Just curious, what were the worst gaps in functionality and have you looked at it recently? I'm pretty happy with Go for full stack web apps, but it did take a little while to get up to speed and a few years ago there were fewer solutions for common problems available. A few areas where it required some more work:

Authentication - there are a few good examples out there, I think gorilla secure cookie is good, CSRF protection too.

Authorisation - had to write my own version of the ruby lib cancan, am now happy with the solution

Images - stdlib is pretty good but it'd be nice if it handled resizing images and exif orientation tags.

Javascript and CSS - there are some ports of minifiers in go so an asset pipeline is pretty easy.

ORM - I use a query builder and use the map columns->fields in code, not keen on the orms using reflection and/or struct tags to do so.

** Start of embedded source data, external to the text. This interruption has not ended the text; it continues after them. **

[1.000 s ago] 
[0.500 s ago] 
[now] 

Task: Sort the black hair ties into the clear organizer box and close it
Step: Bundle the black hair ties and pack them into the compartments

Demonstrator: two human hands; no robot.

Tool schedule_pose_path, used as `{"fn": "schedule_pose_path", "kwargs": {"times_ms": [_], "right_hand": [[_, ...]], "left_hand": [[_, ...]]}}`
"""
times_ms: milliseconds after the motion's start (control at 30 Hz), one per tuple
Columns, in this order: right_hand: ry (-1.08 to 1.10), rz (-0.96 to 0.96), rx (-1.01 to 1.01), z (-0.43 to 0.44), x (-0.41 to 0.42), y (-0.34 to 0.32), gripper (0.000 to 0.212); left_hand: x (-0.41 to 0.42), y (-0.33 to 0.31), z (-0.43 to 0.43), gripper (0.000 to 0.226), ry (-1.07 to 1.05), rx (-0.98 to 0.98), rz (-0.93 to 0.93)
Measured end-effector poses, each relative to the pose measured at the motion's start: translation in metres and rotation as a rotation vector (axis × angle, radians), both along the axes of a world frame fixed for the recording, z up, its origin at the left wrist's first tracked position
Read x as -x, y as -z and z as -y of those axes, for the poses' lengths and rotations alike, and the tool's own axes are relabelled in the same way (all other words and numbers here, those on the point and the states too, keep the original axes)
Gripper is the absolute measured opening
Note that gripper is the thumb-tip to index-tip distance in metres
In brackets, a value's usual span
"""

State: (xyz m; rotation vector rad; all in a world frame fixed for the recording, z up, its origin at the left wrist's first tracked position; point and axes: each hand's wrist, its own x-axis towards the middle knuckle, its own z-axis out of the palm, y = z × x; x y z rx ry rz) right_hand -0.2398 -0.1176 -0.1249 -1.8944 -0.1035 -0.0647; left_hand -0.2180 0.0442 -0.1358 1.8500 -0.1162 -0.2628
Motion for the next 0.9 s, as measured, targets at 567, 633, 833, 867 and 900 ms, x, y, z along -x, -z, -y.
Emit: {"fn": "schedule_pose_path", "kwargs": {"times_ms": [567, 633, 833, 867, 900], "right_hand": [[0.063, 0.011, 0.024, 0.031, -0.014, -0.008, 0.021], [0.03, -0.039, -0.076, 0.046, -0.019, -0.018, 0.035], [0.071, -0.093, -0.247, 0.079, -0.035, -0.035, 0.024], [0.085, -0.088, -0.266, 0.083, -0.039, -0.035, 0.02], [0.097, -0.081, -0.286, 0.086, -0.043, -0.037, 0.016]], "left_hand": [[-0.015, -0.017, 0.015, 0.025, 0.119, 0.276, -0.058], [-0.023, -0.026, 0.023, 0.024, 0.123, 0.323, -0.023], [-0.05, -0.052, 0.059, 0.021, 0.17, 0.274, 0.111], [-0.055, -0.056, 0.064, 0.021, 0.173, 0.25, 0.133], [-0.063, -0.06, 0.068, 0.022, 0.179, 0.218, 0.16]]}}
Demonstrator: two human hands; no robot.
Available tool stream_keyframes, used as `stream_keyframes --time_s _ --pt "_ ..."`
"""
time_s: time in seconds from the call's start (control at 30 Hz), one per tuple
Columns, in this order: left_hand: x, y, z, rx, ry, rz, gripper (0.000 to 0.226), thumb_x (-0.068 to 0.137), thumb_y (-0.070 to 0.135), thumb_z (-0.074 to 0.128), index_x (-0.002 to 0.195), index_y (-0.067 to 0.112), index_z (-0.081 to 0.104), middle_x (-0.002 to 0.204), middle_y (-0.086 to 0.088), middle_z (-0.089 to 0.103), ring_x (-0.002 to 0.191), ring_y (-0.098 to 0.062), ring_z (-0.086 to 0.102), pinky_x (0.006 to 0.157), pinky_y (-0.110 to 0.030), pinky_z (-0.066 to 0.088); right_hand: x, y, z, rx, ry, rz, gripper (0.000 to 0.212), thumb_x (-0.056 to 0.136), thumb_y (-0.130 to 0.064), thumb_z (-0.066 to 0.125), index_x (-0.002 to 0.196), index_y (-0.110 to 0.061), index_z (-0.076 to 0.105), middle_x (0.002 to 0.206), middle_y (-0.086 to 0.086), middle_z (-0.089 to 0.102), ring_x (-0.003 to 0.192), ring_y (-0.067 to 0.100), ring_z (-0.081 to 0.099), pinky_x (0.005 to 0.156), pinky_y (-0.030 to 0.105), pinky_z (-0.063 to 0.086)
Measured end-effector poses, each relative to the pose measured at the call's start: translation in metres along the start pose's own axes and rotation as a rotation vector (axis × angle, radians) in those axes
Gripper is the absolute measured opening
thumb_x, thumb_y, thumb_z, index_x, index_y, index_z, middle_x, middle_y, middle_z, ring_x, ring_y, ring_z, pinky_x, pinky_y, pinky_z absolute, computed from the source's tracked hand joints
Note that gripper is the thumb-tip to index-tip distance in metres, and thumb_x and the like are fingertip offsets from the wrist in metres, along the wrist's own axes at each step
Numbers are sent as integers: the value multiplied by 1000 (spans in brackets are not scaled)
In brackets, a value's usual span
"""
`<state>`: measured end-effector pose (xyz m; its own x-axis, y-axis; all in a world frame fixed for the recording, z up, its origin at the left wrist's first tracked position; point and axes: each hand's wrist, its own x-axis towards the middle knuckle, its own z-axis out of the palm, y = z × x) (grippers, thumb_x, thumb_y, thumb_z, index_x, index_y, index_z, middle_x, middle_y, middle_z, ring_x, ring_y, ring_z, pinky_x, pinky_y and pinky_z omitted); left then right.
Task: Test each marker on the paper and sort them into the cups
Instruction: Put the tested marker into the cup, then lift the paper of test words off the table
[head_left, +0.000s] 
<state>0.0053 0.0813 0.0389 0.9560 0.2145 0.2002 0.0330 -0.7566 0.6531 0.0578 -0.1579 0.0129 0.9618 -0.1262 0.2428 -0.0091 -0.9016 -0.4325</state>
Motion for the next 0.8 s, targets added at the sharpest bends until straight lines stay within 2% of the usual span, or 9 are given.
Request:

This doesn't have to be complex though.

Migrations - there are a few libraries out there now, so this isn't bad, I prefer sql migrations.

Templates - love the context-sensitive escaping, would be nice if it handled layout/partial but this is doable with some tweaks.

Forms - generation of views with text/template is pretty handy to handle things like CRUD forms for models.

This is where frameworks are useful - they present best-practices for the above details and more that you have to handle in a full-scale webapp.

I think those are the areas I'd like to see more tutorials on for beginners coming to Go, but there are solutions out there nowadays (far more than even a few years ago).Most of the things you mention are not in the std library so I guess people feel a little lost when they first arrive in Go land, but there are a few libraries out there like gorilla which cover most of this stuff or you can write your own, and once you have it's a really pleasant language to write traditional server-side apps with.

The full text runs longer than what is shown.